1. Failure to have a trading plan in place before a trade is executed. A trader with no specific plan of action in place upon entry into a futures trade does not know, among other things, when or where he or she will exit the trade, or about how much money may be made or lost. Traders with no pre-determined trading plan are flying by the seat of their pants, and that’s usually a recipe for a “crash and burn.”

2. Inadequate trading assets or improper money management. It does not take a fortune to trade futures markets with success. Traders with less than $5,000 in their trading accounts can and do trade futures successfully. And, traders with $50,000 or more in their trading accounts can and do lose it all in a heartbeat. Part of trading success boils down to proper money management and not gunning for those highly risky “home-run” type trades that involve too much trading capital at one time.

3.Expectations that are too high, too soon. Beginning futures traders that expect to quit their “day job” and make a good living trading futures in their first few years of trading are usually disappointed. You don’t become a successful doctor or lawyer or business owner in the first couple years of the practice. It takes hard work and perseverance to achieve success in any field of endeavor–and trading futures is no different. Futures trading is not the easy, “get-rich-quick” scheme that a few unsavory characters make it out to be.

4.Failure to use protective stops. Using protective buy stops or sell stops upon entering a trade provide a trader with a good idea of about how much money he or she is risking on that particular trade, should it turn out to be a loser. Protective stops are a good money-management tool, but are not perfect. There are no perfect money-management tools in futures trading.

5.Lack of “patience” and “discipline.” While these two virtues are over-worked and very often mentioned when determining what unsuccessful traders lack, not many will argue with their merits. Indeed. Don’t trade just for the sake of trading or just because you haven’t traded for a while. Let those very good trading “set-ups” come to you, and then act upon them in a prudent way. The market will do what the market wants to do–and nobody can force the market’s hand.

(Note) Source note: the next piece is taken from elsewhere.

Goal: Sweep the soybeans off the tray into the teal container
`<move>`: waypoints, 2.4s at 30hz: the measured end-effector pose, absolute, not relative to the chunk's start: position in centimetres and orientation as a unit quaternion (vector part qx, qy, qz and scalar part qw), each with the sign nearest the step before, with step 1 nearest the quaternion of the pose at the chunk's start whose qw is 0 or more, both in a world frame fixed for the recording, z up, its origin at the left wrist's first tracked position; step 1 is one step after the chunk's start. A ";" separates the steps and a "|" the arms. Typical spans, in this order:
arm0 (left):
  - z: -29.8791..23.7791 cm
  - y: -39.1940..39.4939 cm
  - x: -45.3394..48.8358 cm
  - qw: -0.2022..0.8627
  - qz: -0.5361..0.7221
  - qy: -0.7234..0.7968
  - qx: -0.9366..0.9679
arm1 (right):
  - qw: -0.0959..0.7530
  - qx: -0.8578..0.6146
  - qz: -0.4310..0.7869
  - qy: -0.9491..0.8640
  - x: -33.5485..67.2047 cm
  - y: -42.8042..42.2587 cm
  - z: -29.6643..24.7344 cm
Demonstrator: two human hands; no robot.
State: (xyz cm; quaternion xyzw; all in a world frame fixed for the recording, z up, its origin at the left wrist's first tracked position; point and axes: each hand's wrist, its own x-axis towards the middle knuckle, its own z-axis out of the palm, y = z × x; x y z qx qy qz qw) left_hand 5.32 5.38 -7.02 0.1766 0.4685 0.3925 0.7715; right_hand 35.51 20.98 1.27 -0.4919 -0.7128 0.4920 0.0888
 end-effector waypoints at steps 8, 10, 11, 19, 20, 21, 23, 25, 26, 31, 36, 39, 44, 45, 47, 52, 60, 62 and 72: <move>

6.Trading against the trend–or trying to pick tops and bottoms in markets. It’s human nature to want to buy low and sell high (or sell high and buy low for short-side traders). Unfortunately, that’s not at all a proven means of making profits in futures trading. Top pickers and bottom-pickers usually are trading against the trend, which is a major mistake.

7.Letting losing positions ride too long. Most successful traders will not sit on a losing position very long at all. They’ll set a tight protective stop, and if it s***they’ll take their losses (usually minimal) and then move on to the next potential trading set up. Traders who sit on a losing trade, “hoping” that the market will soon turn around in their favor, are usually doomed.

8.”Over-trading.” Trading too many markets at one time is a mistake–especially if you are racking up losses. If trading losses are piling up, it’s time to cut back on trading, even though there is the temptation to make more trades to recover the recently lost trading assets. It takes keen focus and concentration to be a successful futures trader. Having “too many irons in the fire” at one time is a mistake.

9.Failure to accept complete responsibility for your own actions. When you have a losing trade or are in a losing streak, don’t blame your broker or someone else. You are the one who is responsible for your own success or failure in trading. You make the trading decisions. If you feel you are not in firm control of your own trading, then why do you feel that way? You should make immediate changes that put you in firm control of your own trading destiny.

10. Not getting a bigger-picture perspective on a market. One can look at a daily bar chart and get a shorter-term perspective on a market trend. But a look at the longer-term weekly or monthly chart for that same market can reveal a completely different perspective. It is prudent to examine longer-term charts, for that bigger-picture perspective, when contemplating a trade.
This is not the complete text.